## Problem to solve
Range to reproduce from the entries below: the line with "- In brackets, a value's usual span", the line with "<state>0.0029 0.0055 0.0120", and every line in between. Give them exactly and give nothing else.

## Data records
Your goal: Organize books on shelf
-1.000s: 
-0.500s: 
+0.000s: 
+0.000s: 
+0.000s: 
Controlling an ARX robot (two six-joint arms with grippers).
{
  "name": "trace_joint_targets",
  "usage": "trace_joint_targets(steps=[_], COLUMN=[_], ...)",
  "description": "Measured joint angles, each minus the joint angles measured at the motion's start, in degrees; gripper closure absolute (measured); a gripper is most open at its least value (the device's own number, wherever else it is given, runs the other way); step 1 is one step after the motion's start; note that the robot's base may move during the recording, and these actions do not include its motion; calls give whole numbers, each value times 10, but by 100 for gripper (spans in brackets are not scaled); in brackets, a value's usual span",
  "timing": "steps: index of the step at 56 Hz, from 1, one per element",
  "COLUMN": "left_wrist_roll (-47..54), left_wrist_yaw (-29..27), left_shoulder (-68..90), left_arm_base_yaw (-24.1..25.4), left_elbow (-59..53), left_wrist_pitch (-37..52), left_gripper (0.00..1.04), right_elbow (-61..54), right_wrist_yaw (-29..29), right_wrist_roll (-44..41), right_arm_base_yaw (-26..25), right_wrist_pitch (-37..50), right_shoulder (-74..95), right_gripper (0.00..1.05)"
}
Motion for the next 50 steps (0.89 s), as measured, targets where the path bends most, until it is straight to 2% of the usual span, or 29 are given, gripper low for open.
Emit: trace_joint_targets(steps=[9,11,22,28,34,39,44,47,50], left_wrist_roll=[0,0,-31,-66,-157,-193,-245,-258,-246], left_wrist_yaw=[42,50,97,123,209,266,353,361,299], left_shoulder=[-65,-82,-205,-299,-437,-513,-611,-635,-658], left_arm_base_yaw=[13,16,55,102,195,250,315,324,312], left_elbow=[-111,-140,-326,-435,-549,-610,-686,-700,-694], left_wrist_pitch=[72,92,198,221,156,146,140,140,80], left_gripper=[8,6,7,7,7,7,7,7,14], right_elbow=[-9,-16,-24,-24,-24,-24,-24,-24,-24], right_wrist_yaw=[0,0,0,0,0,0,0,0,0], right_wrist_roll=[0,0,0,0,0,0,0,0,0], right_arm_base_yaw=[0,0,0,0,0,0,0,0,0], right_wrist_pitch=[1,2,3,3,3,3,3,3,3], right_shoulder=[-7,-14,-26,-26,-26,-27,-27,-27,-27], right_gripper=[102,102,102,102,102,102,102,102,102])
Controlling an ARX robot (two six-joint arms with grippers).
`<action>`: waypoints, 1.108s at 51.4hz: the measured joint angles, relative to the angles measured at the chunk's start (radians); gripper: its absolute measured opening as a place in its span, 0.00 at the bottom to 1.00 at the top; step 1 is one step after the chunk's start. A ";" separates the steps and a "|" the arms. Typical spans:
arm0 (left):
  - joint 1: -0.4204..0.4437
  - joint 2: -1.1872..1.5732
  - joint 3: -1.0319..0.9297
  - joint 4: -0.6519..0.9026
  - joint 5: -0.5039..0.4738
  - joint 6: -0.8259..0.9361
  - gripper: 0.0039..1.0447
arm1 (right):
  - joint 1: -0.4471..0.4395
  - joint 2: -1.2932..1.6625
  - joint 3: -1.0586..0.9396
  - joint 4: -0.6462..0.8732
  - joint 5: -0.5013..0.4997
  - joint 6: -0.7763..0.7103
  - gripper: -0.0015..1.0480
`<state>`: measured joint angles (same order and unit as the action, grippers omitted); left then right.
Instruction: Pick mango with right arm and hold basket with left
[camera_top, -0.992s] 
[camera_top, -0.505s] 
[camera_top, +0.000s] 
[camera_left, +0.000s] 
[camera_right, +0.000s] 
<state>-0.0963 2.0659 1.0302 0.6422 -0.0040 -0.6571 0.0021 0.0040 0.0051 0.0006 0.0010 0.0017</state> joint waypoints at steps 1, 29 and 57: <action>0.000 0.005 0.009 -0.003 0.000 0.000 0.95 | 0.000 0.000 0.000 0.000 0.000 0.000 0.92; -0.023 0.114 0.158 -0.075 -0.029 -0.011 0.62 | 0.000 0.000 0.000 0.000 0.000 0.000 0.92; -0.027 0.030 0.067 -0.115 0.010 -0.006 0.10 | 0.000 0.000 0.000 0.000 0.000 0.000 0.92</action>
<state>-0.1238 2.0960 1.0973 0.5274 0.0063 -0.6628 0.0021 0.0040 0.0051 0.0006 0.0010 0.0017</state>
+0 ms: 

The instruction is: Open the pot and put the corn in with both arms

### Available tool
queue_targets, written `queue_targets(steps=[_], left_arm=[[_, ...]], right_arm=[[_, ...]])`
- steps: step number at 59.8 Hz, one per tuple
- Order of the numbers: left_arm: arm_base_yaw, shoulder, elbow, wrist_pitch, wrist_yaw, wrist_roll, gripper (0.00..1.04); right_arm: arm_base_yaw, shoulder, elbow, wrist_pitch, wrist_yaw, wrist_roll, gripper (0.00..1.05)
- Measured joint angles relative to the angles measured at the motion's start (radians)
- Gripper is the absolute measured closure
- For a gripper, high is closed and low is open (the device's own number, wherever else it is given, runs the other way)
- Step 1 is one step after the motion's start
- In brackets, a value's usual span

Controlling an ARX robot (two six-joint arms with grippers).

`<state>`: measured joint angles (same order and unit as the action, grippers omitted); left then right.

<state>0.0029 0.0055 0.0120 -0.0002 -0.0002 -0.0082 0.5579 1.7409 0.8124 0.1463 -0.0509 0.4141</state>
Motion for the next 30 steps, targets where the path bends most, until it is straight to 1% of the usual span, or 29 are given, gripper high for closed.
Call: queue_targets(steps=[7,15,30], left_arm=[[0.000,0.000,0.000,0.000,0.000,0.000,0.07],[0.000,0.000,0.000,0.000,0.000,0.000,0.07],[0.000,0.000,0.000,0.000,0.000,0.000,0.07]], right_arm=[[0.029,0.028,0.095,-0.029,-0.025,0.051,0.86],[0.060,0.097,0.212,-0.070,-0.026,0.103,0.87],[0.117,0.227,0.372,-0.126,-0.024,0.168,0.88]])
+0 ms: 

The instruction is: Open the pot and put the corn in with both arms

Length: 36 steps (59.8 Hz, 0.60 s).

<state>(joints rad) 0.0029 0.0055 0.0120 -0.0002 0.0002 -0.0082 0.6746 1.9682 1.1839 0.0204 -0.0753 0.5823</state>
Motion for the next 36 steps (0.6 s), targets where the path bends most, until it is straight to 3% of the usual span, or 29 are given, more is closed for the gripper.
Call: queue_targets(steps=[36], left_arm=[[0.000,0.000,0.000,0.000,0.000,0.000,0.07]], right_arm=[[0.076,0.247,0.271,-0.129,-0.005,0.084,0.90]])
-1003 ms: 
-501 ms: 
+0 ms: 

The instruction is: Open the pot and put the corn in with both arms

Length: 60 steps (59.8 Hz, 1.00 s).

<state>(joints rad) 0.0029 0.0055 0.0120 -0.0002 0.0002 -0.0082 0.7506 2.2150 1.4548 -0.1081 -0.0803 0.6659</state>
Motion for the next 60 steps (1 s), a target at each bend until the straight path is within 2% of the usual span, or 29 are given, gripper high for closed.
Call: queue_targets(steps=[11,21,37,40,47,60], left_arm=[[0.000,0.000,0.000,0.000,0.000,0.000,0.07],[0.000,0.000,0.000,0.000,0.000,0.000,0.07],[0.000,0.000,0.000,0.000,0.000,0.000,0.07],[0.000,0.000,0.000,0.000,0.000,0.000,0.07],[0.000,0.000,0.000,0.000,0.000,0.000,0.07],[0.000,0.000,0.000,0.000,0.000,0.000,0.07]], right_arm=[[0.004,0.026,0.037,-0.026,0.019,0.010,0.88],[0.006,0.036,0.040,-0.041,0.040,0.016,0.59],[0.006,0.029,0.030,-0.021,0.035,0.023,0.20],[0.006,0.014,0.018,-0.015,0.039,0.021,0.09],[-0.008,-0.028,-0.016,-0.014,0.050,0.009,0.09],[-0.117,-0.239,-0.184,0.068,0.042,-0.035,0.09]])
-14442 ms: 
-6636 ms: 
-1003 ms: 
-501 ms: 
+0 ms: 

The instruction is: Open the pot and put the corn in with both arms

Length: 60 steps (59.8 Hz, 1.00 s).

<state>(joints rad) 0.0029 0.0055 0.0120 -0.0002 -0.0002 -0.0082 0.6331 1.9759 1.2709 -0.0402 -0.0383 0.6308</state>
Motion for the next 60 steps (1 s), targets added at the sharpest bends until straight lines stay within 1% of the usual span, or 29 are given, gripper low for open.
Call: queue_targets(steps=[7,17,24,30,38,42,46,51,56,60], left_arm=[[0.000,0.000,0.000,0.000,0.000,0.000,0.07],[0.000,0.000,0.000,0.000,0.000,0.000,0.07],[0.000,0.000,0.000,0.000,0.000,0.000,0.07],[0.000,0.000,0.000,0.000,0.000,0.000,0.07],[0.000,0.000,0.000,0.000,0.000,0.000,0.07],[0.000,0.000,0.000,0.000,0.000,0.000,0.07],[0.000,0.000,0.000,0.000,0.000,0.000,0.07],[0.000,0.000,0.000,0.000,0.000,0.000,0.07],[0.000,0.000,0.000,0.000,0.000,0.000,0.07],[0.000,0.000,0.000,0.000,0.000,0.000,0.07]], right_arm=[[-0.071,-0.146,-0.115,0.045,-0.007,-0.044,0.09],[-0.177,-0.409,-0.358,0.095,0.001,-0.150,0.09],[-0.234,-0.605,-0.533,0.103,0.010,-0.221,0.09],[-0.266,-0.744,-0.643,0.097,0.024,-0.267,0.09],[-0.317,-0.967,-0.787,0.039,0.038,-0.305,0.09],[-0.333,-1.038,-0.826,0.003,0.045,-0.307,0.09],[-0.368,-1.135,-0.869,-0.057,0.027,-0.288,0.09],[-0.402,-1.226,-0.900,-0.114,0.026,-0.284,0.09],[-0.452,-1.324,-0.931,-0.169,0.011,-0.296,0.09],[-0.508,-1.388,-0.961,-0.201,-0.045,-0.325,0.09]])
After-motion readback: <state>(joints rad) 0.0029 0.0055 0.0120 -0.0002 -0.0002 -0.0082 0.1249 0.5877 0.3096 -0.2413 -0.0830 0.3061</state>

## Solution to the exercise
- In brackets, a value's usual span

Controlling an ARX robot (two six-joint arms with grippers).

`<state>`: measured joint angles (same order and unit as the action, grippers omitted); left then right.

<state>0.0029 0.0055 0.0120 -0.0002 -0.0002 -0.0082 0.5579 1.7409 0.8124 0.1463 -0.0509 0.4141</state>

This output requires nothing further.